> INSTRUCTIONS TO FOLLOW:
Give the lines below again exactly, starting with the line that holds "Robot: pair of" and going on through the line that holds "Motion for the".

++++

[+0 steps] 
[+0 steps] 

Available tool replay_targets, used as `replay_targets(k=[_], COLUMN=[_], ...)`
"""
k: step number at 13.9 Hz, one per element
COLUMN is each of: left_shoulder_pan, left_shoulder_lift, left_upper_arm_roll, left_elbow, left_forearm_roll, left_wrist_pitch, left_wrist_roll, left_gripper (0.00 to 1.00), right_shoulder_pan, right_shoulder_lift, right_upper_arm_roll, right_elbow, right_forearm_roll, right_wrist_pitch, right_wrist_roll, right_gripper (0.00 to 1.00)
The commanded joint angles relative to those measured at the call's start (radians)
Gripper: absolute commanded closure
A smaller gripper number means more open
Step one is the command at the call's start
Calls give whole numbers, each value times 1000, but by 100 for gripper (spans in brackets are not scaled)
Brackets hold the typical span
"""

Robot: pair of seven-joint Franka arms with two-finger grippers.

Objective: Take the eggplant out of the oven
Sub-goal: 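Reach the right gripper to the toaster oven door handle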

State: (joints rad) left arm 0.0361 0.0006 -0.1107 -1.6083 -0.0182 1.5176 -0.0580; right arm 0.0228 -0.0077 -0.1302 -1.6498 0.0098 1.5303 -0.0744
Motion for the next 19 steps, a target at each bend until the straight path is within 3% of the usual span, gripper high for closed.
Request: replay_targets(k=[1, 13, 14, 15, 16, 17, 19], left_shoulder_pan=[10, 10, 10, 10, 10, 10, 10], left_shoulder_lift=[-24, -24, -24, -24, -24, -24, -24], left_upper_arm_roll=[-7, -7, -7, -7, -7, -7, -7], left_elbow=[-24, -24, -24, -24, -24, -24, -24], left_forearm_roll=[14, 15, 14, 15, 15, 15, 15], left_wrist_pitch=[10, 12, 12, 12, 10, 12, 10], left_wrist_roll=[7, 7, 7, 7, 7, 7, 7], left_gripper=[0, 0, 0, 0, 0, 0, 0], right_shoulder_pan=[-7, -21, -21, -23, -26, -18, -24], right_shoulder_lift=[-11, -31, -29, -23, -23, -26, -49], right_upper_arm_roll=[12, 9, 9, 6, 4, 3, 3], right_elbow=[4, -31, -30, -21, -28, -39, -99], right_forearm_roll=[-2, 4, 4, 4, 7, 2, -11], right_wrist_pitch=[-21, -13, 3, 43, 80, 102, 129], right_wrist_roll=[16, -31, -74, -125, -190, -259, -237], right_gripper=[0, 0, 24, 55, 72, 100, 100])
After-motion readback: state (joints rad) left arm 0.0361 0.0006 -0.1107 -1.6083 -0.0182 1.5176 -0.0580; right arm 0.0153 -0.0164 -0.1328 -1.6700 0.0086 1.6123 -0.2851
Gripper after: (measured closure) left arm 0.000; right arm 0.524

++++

> YOUR SOLUTION:
Robot: pair of seven-joint Franka arms with two-finger grippers.

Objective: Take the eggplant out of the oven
Sub-goal: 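Reach the right gripper to the toaster oven door handle
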
State: (joints rad) left arm 0.0361 0.0006 -0.1107 -1.6083 -0.0182 1.5176 -0.0580; right arm 0.0228 -0.0077 -0.1302 -1.6498 0.0098 1.5303 -0.0744
Motion for the next 19 steps, a target at each bend until the straight path is within 3% of the usual span, gripper high for closed.

This concludes the output.